Small lock used to secure your duffel bag or backpack
Waterproof zipper bag-safe storage of important/valuable items such as your passport, money, and electrical equipment
Camera/Camcorder-can't explain how dramatic the views of Nepal and the Himalayas are. You will want to shoot your high-definition hiking story, so if you don't have a decent camera right now, it's time to invest. Here are some recommended DSLR cameras. Remember, you want to make sure that your camera is light, but still able to capture high-quality images. As far as the camera is concerned, we are GoPro fans.
E-book/Kindle-During the long journey of EBC, there is a lot of time to rest. You need to read the material. The book is heavy and unwieldy, we recommend bringing a Kindle reader.
Playing cards-to entertain you and other hikers at night
Notebook/diary and pen-record your hiking experience
Portable battery charger-If you plan to use electronic devices such as mobile phones, e-readers or cameras/GoPro, then you need to make sure you can charge these devices. Most inns have sockets, but you have to pay and they are sometimes unreliable. We recommend bringing a USB portable battery charger. This usually applies to 5-6 recharges before it needs to be recharged by themselves.
Water purification pills-you will need to treat your water in Nepal. Please do not buy bottled water, as this will only increase the waste problem in Nepal’s trekking industry. Be sure to add the correct number of water treatment tablets based on the volume of water in your bottle. During the long journey, 100 tablets are enough. You can also use a UV water purifier. We recommend SteriPEN Adventure Optimized Mini Package UV Water Purifier.
Instant granules-this is a good addition to your drink and helps replace electrolytes, improve energy levels, and water absorption.

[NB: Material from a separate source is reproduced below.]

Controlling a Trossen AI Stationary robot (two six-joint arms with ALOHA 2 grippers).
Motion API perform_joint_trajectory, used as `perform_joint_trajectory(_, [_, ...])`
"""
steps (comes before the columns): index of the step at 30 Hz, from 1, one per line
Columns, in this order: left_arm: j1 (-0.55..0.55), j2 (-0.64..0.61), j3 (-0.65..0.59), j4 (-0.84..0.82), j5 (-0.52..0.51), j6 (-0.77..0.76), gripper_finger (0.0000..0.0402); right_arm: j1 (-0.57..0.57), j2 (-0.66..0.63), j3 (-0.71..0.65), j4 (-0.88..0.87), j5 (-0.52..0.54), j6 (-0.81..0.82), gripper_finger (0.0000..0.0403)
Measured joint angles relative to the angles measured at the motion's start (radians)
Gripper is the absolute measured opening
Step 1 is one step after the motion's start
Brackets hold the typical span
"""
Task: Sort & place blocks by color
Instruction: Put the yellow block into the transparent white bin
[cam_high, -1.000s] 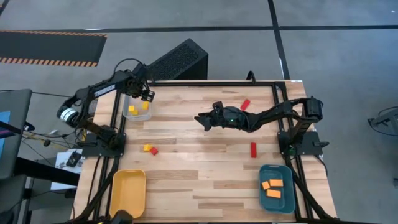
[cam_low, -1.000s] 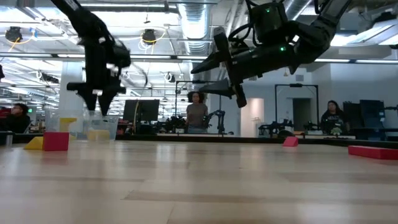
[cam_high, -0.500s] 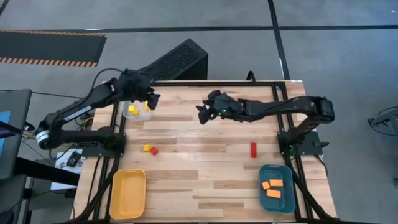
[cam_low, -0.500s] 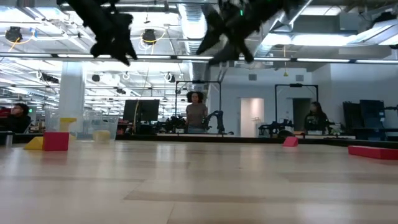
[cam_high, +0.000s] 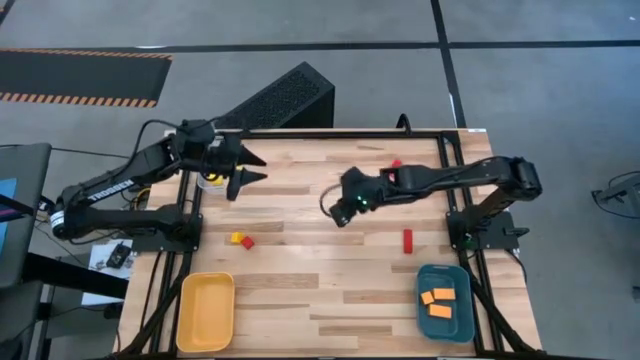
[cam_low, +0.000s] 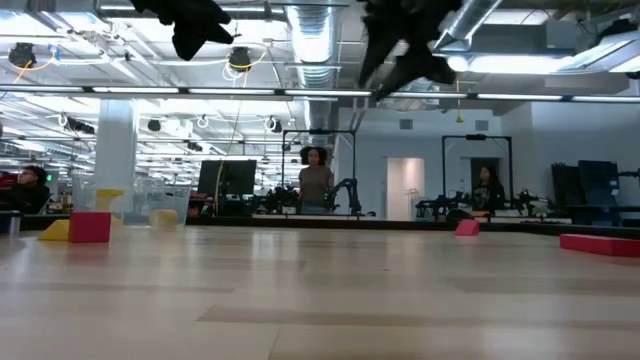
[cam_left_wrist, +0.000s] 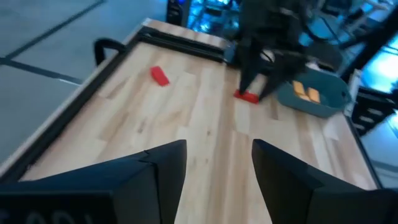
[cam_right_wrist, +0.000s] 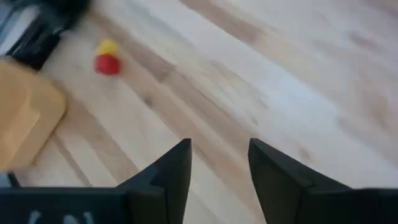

An antidepressant is a high-altitude medicine that can be used as preventive medicine for acute altitude sickness (AMS) or altitude sickness. It cannot cure AMS, nor should it be used as a drop substitute (this is the only real solution for AMS). However, it can help prevent the occurrence of AMS and is often used by high-altitude travelers.
Please seek appropriate medical advice before taking ascorbic acid. You can read a detailed article about altitude sickness here. General medicine-we recommends taking paracetamol to treat headaches (a common symptom of altitude sickness) and diarrhea (another common problem because the food preparation area may be a bit unhygienic).
Basic first aid kit-our team will change the first aid kit for everyone, but there is nothing wrong with preparing more. If you are hiking alone, then a first aid kit is a must.
Sunscreen/lipstick-1x sunscreen (SPF 30) and 1x lipstick
Baby wipes-1 time baby wipes, convenient and quick to wash wet
Toiletries-all basic toiletries, including toothbrushes and toothpaste (remember to use pure water, because bacteria can easily enter the gums), 2 rolls of toilet paper (this can be bought on the road, but the quality is usually poor), etc.
The oximeter-our team will provide it, it can show how altitude affects your body and how you adapt.
Note: do not bring too many things because the porter can carry a maximum of 25 kilos and airlines are not allowed to bring more than 20 kilos or 15 kilos only for Lukla flights.